So many things to do and so little time to get them done in. I have gone from feeling like December was so far away to feeling like it is just around the corner and that I have so much to do that there is not way I can possibly finish it all in time.

I have started to think a lot more about a line from a song by “The Police”; “I wish I never woke up this morning, life was easy when it was boring”. Isn’t that the truth?


Hopefully an end to the testing

September 26, 2005

Last night I sat down with my calendar and realized that this weekend is my retake for the two stations on the National Registry exam that I messed up last time around.
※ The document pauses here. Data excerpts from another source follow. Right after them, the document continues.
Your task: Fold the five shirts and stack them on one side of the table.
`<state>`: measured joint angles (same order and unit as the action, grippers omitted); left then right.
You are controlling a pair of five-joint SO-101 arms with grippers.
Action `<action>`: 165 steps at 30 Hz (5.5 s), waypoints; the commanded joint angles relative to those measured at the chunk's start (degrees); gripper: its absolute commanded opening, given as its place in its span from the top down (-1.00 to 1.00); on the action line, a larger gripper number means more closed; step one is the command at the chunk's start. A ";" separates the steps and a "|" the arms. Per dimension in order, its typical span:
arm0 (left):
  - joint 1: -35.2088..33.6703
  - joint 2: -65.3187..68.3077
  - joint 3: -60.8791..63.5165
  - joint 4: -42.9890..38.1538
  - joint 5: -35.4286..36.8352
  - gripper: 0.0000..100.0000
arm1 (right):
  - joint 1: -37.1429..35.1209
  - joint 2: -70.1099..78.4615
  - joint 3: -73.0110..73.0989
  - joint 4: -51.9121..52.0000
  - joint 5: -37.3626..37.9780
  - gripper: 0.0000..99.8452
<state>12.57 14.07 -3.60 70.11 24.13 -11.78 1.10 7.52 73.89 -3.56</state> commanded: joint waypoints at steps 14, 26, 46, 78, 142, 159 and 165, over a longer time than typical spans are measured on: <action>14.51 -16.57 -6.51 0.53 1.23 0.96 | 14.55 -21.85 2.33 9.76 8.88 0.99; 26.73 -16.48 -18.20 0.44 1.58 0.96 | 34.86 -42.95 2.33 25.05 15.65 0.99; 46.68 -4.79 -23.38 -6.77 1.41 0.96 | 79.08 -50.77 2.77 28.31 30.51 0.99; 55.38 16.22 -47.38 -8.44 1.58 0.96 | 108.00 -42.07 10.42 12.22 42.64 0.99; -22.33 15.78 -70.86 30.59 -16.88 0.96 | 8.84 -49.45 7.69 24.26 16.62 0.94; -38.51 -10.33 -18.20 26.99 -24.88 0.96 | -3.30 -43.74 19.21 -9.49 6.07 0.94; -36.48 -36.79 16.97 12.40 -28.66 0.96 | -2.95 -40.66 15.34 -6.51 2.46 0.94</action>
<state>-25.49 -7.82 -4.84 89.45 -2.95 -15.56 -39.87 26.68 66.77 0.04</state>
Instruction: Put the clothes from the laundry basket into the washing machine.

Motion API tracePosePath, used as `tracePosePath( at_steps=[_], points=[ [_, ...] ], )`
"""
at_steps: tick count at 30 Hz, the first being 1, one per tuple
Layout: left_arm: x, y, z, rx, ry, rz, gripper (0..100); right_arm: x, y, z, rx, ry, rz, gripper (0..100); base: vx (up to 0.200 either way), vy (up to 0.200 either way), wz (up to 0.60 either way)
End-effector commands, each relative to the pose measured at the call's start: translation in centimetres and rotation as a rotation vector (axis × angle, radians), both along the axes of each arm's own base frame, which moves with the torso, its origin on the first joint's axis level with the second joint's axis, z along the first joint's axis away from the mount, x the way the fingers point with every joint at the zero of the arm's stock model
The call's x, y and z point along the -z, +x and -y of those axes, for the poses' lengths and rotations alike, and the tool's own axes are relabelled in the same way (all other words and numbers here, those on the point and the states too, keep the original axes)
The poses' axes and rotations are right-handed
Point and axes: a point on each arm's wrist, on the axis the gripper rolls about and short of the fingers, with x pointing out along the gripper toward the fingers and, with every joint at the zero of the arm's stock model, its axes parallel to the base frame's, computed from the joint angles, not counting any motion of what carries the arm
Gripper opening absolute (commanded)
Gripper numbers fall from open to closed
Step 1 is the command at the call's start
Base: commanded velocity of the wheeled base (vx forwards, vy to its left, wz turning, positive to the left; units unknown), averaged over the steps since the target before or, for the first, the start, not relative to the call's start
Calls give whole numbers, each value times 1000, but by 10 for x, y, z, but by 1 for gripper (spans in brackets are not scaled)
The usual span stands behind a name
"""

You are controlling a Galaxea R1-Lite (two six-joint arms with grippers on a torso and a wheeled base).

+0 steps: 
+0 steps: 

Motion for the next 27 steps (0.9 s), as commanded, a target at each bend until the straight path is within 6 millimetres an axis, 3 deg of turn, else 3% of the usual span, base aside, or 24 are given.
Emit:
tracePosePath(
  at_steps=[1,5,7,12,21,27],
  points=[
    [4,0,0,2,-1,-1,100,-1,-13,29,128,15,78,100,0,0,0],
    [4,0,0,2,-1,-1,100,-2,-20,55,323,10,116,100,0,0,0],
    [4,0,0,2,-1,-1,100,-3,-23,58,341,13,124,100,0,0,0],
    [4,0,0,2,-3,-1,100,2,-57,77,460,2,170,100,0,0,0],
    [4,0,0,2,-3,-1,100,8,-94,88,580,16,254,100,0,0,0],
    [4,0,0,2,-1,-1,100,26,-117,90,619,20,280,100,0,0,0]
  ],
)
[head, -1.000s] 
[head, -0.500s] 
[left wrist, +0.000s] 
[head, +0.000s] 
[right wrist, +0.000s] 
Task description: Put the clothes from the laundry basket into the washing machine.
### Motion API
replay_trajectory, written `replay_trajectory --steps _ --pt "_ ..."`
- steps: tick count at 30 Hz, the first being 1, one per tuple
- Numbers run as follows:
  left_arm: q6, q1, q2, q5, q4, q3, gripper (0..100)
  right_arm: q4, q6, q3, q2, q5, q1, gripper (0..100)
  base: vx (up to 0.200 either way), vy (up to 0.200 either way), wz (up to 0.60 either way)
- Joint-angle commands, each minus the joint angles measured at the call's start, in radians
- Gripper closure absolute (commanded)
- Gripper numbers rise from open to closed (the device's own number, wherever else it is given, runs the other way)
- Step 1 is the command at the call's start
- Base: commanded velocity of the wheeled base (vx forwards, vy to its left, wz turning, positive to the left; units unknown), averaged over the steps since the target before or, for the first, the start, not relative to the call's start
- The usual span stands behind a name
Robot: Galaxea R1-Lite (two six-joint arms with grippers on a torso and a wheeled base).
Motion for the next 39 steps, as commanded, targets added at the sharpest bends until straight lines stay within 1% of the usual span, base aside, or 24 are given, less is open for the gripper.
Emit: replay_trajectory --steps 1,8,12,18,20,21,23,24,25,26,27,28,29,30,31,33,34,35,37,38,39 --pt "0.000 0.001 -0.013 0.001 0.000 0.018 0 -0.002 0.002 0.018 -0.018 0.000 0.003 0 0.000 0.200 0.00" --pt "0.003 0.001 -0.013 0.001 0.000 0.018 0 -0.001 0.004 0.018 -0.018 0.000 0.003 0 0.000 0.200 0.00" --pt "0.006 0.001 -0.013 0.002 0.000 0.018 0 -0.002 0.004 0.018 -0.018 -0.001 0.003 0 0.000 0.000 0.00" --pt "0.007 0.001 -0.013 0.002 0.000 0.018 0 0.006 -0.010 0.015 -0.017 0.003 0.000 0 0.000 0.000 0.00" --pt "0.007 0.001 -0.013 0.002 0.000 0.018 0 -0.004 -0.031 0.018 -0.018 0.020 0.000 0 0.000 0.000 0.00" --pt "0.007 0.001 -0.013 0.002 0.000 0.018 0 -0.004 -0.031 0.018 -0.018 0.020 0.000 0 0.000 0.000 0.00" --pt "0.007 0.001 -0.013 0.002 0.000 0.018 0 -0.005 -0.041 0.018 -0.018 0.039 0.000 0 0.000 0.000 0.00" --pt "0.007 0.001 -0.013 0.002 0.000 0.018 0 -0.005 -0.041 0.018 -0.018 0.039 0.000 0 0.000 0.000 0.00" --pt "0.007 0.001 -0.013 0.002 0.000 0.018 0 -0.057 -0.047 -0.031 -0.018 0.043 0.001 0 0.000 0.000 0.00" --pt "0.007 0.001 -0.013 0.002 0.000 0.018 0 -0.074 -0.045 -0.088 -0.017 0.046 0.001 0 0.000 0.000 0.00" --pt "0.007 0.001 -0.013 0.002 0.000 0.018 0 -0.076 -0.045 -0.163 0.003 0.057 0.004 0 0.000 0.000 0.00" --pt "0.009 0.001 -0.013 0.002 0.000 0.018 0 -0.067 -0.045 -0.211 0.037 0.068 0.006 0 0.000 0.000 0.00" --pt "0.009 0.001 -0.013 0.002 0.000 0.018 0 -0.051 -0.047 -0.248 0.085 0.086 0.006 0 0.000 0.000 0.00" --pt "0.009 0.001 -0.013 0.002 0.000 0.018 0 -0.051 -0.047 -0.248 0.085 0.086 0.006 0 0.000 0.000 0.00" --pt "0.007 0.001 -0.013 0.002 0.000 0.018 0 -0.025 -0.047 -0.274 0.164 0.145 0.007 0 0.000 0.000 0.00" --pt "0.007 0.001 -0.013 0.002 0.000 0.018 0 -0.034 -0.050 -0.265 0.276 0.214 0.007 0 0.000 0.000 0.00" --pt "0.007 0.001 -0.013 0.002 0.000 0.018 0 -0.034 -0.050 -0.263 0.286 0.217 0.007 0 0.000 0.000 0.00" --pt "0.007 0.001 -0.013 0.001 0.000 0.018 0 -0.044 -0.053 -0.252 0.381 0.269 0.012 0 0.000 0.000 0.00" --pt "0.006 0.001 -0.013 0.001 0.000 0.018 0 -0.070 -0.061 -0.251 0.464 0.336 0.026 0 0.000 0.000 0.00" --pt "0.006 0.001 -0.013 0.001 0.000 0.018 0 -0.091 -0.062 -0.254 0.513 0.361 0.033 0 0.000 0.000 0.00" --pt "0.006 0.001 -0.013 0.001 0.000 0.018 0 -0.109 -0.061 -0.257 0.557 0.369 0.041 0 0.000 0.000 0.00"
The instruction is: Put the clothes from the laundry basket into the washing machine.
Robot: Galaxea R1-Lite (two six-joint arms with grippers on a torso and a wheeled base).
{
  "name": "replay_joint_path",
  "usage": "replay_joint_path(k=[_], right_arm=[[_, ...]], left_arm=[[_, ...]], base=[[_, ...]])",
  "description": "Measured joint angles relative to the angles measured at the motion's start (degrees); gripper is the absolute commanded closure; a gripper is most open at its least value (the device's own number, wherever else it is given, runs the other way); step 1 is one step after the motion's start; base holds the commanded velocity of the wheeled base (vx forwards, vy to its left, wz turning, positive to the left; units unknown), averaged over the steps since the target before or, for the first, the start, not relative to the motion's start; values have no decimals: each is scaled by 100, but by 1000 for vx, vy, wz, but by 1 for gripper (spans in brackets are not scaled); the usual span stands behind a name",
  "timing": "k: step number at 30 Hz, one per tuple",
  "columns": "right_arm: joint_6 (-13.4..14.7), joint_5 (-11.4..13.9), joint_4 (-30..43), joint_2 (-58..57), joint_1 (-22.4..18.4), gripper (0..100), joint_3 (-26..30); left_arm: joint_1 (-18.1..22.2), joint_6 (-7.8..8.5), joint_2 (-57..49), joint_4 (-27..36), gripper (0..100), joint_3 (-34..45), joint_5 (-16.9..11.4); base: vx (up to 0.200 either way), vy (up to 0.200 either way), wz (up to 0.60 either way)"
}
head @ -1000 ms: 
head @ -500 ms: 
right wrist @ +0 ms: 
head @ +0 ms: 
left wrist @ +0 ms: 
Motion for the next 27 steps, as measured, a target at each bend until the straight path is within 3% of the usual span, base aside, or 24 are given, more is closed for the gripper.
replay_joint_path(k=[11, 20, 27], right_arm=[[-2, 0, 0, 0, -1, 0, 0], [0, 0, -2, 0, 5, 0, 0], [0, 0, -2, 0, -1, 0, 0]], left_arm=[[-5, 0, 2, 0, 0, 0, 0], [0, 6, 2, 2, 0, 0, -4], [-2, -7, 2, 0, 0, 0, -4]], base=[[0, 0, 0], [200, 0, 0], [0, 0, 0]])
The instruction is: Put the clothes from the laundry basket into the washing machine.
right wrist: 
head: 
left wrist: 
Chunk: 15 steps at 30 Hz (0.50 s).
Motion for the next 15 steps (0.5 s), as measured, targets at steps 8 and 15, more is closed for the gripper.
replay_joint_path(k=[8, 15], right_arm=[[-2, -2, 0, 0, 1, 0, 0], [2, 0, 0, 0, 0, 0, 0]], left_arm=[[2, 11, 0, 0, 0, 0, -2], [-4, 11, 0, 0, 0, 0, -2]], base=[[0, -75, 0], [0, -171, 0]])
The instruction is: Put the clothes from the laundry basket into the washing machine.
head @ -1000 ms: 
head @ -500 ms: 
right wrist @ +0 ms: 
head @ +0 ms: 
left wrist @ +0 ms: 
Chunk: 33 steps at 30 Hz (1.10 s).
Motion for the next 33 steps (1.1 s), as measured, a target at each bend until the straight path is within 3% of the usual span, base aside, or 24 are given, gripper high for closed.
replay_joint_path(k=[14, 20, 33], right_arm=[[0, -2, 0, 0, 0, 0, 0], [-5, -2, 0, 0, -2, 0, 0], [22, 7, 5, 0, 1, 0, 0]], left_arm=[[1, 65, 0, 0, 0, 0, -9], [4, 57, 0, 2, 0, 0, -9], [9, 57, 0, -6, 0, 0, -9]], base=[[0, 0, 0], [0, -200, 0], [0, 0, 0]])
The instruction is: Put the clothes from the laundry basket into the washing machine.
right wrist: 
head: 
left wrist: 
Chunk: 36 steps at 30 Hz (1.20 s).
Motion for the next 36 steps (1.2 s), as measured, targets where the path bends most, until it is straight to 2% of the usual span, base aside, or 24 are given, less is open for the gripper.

I can’t even begin to express how frustrating the whole situation is to me at this stage of my career. I’m reviewing the skill sheets regularly now and working through a number of different scenarios to try and anticipate any mistakes that I could have made.

The other source of frustration with this retest is that the closest place I could find is about three hours away and with the exam starting at 0745 in the morning I don’t trust myself to wake up early enough and not run into any delays along the road on the way to the exam site. The only way that it seems to make sense is for me to get up there the day before and spend the night.

In and of itself that is not the frustrating part. The frustrating part has been the struggle I have had finding a non-smoking hotel room. I finally found one but it was not at any of the first five hotels I looked at and is going to cost me a little more than I wanted to spend and is a lot more “feature rich” than I really need for one night.

I just want the testing to be over so I can never, ever, ever let my National Registry lapse again.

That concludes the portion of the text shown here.